*TASK BRIEF:*
What lines below mention the word "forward"? Copy each one.

*Saved entries:*

******

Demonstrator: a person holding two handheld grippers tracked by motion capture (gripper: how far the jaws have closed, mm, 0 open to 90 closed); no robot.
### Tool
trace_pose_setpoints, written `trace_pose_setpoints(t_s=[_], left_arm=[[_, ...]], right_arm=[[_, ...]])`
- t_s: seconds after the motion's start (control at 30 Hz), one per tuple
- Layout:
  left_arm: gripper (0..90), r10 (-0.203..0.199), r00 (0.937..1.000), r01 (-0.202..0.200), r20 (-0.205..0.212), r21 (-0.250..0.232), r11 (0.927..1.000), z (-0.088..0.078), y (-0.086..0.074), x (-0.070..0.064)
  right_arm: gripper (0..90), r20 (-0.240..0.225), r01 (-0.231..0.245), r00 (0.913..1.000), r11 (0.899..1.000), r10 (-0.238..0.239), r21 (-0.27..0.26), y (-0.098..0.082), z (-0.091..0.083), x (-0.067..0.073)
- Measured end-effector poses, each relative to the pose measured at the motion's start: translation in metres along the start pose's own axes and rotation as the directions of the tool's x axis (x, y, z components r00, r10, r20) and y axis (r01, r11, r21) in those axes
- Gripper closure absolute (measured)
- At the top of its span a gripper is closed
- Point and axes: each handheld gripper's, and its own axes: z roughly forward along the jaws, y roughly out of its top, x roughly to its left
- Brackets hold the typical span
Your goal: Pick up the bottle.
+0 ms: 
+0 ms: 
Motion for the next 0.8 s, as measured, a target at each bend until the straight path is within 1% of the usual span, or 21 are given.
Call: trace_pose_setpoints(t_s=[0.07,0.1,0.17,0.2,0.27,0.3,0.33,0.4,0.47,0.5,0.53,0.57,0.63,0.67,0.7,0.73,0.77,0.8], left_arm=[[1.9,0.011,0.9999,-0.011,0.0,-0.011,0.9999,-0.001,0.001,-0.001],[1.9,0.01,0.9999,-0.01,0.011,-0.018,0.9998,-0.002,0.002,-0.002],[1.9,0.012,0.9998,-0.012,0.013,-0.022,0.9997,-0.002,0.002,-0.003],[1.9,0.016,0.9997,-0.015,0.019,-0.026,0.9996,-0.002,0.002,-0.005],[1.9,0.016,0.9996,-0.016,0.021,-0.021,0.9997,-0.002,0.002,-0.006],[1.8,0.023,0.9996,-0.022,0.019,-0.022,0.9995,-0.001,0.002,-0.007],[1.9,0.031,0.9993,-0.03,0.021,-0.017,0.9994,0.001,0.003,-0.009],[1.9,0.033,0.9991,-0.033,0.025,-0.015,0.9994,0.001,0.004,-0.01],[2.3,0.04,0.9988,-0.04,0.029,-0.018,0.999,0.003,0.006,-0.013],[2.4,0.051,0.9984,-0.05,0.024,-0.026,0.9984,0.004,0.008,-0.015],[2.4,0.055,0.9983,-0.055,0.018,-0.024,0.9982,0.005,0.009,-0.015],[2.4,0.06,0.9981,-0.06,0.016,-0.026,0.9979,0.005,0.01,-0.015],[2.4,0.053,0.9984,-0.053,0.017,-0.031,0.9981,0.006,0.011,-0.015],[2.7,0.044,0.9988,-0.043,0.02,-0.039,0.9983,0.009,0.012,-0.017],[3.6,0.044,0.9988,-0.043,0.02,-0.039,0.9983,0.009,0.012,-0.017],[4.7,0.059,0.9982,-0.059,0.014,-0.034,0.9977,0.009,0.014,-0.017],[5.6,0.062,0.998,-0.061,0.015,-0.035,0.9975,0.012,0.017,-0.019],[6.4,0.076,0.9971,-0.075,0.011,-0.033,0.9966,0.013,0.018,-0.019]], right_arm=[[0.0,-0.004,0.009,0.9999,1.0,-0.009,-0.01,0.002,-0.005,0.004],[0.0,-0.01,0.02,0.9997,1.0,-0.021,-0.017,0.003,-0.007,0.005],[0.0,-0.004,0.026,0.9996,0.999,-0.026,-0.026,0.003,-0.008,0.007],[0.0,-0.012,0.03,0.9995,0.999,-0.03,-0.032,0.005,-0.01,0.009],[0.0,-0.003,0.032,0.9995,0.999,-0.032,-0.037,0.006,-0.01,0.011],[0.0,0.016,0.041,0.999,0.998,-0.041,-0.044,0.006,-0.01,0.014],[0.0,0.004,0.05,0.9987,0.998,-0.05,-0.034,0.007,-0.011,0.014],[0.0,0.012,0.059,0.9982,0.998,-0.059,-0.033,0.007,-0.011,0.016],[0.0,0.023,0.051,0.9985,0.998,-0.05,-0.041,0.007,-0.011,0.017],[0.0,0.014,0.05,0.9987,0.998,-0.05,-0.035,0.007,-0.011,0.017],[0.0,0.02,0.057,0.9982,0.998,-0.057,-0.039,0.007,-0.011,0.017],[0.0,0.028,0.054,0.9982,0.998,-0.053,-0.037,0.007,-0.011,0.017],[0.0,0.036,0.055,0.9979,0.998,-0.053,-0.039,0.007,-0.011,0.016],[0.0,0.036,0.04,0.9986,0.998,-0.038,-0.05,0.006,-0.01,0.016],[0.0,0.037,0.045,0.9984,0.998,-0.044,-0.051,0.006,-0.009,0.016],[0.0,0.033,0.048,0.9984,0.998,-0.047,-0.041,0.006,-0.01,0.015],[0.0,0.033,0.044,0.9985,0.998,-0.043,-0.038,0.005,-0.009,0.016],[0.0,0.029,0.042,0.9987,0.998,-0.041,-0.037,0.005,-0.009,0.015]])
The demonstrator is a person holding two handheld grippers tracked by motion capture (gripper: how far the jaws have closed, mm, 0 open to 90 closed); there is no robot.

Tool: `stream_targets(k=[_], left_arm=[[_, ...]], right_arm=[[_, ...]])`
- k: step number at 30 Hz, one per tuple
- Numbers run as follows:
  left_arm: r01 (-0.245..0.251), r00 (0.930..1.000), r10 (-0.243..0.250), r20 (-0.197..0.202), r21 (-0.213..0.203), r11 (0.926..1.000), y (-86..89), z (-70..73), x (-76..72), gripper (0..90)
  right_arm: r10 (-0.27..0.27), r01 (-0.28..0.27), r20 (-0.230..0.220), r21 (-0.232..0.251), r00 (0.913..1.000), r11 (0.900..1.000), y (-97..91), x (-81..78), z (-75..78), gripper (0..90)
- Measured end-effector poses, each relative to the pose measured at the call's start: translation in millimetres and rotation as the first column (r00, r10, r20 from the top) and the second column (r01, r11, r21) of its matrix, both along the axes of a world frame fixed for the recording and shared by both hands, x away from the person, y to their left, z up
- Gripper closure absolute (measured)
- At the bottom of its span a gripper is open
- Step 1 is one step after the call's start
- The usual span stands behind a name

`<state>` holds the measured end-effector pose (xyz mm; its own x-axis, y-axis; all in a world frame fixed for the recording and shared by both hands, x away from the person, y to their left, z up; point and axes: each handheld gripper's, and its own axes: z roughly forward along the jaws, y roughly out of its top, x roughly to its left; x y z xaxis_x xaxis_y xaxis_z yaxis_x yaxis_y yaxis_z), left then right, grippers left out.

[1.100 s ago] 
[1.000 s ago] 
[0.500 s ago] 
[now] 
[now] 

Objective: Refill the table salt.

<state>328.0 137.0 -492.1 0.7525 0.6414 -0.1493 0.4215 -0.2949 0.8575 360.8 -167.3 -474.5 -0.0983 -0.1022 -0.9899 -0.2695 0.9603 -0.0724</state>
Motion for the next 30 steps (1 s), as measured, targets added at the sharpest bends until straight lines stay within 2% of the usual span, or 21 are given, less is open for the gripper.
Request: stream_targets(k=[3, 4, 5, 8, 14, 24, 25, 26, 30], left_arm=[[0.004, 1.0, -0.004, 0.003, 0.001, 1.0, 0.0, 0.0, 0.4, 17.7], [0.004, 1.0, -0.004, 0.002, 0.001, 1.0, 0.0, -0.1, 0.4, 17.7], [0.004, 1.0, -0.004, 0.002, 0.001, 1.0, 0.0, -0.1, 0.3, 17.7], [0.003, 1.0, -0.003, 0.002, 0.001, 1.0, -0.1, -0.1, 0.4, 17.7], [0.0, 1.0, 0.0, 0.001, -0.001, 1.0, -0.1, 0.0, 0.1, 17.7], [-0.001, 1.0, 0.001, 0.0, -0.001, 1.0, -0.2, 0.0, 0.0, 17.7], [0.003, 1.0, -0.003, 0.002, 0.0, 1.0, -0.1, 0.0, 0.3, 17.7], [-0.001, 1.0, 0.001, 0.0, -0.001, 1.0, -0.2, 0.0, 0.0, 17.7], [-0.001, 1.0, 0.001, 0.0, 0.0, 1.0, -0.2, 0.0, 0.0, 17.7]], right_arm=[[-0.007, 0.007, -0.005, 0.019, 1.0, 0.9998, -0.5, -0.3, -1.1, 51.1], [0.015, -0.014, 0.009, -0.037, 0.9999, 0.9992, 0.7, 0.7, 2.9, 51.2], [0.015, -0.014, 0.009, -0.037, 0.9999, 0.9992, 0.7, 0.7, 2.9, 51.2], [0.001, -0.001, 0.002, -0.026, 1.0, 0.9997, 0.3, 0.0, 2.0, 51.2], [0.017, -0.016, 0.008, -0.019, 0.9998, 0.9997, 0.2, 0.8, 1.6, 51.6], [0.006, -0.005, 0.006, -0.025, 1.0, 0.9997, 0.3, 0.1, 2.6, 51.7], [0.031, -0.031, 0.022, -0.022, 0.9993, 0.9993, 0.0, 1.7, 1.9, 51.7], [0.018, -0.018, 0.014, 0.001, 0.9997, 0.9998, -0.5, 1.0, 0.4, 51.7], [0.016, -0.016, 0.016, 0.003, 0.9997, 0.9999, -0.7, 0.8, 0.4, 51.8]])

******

*ANSWER SPACE:*
- Point and axes: each handheld gripper's, and its own axes: z roughly forward along the jaws, y roughly out of its top, x roughly to its left
`<state>` holds the measured end-effector pose (xyz mm; its own x-axis, y-axis; all in a world frame fixed for the recording and shared by both hands, x away from the person, y to their left, z up; point and axes: each handheld gripper's, and its own axes: z roughly forward along the jaws, y roughly out of its top, x roughly to its left; x y z xaxis_x xaxis_y xaxis_z yaxis_x yaxis_y yaxis_z), left then right, grippers left out.

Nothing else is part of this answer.